DIRECTIONS – Where a line of the listing below includes the word "clip", reproduce that line.

EXCERPTED DATA –
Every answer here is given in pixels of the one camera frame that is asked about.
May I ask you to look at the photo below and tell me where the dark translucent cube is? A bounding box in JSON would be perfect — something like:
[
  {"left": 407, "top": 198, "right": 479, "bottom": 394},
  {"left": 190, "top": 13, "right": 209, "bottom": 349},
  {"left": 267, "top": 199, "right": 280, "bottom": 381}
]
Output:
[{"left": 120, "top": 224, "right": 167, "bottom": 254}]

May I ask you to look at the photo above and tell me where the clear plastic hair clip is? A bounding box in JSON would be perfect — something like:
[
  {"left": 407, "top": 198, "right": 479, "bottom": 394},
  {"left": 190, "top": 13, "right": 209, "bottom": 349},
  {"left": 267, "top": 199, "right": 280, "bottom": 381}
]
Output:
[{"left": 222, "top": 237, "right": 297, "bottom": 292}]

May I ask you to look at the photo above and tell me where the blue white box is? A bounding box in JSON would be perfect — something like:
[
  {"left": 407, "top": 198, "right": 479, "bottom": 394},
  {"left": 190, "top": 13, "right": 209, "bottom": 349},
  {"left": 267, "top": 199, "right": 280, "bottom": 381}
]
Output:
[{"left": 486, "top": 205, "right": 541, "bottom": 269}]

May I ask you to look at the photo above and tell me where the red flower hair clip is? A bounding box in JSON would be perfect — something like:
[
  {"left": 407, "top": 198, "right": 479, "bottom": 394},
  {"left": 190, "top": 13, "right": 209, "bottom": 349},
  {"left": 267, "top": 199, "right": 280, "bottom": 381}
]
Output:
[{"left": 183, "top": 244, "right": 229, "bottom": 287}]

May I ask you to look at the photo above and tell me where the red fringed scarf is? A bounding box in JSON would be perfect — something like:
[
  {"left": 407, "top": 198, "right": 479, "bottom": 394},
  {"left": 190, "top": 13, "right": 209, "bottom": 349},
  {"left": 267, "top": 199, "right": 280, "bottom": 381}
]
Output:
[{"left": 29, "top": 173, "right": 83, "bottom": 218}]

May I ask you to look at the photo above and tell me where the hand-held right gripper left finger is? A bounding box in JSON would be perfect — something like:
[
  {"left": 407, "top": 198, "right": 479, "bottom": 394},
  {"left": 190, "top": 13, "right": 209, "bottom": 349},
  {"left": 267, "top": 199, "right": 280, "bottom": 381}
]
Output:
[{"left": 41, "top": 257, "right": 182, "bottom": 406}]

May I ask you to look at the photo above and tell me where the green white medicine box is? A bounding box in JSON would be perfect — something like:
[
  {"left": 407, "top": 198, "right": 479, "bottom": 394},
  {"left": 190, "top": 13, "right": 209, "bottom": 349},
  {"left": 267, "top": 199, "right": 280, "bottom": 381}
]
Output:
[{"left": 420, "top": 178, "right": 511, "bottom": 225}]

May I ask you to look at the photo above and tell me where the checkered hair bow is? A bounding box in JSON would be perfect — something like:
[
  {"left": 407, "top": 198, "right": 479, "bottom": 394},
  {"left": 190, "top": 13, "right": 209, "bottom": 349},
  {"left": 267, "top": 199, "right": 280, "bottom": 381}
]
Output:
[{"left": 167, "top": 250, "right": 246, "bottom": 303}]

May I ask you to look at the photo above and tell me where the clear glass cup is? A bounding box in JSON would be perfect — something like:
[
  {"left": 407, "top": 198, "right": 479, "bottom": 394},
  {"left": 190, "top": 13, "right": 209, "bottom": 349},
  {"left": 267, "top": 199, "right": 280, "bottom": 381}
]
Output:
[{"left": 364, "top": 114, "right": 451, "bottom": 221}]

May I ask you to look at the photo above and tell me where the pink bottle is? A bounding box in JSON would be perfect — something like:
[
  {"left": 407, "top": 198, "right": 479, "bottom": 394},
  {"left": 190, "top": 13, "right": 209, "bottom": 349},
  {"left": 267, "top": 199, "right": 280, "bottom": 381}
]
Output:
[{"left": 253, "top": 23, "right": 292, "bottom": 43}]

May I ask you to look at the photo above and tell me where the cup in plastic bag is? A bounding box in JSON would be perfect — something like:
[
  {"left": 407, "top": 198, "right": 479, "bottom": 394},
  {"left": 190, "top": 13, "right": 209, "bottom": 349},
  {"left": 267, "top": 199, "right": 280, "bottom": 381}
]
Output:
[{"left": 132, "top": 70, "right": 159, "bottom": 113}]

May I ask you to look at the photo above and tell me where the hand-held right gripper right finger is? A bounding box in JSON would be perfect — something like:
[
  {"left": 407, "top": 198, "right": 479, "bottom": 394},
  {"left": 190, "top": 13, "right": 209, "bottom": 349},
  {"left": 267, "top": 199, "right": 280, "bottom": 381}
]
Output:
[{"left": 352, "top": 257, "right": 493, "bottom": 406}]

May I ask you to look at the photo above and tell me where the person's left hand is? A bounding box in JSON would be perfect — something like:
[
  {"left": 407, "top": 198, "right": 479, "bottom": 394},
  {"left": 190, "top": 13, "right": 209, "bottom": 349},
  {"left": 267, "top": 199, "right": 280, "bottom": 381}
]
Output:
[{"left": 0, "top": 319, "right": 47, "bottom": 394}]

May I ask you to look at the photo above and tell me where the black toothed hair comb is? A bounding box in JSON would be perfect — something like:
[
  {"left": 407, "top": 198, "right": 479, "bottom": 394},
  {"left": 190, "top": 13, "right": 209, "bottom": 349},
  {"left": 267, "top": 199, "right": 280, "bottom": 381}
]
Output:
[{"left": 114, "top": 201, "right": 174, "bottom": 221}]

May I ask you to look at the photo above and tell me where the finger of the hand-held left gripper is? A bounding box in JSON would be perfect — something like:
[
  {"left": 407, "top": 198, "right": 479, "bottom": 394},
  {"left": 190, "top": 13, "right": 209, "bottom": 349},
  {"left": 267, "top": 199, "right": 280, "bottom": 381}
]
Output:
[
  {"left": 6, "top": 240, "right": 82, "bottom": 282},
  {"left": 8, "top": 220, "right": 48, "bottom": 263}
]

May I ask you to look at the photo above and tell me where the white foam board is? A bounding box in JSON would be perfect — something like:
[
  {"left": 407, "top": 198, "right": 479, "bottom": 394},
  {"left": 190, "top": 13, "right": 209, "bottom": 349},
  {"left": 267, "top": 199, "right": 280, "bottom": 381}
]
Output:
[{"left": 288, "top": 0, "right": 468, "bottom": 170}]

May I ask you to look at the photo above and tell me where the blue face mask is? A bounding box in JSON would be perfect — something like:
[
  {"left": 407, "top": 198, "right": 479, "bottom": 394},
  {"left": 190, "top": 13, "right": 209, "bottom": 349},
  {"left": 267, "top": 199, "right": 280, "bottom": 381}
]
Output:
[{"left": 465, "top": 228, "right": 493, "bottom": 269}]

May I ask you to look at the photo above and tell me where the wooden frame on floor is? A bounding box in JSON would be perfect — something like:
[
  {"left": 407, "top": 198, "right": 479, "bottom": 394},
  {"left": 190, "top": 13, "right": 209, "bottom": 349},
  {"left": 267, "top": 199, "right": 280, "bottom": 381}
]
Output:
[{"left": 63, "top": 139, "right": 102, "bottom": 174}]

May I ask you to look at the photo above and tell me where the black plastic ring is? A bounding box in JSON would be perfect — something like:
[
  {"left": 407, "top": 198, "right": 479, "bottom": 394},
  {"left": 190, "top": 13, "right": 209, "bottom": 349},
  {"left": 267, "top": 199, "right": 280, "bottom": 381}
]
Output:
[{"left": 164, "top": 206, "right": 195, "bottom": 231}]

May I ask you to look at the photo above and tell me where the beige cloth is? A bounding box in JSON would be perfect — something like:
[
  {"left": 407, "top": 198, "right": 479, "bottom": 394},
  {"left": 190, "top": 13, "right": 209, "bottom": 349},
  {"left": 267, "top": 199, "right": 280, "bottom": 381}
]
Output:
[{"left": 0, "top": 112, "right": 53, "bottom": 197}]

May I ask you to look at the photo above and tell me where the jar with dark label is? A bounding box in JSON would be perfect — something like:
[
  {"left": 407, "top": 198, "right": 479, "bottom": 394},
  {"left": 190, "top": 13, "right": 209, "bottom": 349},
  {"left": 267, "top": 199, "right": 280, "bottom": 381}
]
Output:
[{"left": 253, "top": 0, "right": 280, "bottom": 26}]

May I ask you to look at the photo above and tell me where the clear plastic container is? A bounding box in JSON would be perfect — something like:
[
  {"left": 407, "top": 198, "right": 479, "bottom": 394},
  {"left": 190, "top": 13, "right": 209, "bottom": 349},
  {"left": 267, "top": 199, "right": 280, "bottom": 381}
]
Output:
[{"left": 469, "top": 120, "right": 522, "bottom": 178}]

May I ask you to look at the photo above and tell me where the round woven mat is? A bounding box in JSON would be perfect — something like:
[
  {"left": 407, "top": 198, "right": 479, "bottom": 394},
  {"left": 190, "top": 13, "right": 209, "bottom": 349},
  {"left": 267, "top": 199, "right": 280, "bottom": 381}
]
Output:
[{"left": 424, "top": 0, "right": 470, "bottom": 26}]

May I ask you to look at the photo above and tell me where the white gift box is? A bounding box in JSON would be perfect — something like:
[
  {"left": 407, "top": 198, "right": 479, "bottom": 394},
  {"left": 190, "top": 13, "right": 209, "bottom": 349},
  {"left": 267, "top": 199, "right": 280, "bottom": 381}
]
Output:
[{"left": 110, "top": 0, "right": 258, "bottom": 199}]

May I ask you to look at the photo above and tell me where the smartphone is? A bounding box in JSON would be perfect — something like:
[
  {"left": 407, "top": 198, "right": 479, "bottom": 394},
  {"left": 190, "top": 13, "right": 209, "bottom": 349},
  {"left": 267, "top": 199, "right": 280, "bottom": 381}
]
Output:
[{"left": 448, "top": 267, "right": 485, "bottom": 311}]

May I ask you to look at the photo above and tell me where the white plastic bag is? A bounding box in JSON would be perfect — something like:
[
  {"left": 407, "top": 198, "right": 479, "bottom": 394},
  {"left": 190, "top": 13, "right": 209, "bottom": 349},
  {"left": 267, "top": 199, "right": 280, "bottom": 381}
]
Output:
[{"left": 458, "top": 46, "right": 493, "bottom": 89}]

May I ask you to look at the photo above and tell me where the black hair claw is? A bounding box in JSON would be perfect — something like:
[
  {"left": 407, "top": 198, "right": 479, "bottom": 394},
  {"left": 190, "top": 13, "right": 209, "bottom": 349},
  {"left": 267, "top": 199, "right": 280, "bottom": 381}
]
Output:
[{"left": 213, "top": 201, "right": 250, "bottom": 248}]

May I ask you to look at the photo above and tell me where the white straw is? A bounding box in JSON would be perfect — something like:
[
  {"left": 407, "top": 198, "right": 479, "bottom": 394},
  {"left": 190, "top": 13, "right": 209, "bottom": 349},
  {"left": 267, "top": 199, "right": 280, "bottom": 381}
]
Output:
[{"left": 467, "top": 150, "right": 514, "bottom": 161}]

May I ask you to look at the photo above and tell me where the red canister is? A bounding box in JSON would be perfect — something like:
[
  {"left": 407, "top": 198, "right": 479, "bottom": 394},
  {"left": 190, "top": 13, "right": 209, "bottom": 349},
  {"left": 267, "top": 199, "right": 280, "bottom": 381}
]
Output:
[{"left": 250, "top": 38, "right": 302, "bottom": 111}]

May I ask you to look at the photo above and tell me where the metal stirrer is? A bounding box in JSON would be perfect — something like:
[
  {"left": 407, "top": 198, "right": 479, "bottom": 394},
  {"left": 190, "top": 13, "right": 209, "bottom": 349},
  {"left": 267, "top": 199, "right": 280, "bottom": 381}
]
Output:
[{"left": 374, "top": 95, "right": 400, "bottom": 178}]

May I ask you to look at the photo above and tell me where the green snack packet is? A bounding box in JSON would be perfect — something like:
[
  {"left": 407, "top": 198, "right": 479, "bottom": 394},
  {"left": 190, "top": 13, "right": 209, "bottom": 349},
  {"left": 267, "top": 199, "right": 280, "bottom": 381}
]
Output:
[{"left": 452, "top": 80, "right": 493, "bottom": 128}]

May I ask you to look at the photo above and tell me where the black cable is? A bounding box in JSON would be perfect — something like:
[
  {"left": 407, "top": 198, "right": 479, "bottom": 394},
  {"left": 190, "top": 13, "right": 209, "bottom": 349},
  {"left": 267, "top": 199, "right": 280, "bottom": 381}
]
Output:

ANSWER BOX –
May I ask you to look at the photo above and tell me where the clear plastic hair clip is? A bounding box in JSON would be perfect — something like:
May I ask you to look at the photo above and tell me where the red flower hair clip is? A bounding box in JSON would be perfect — something like:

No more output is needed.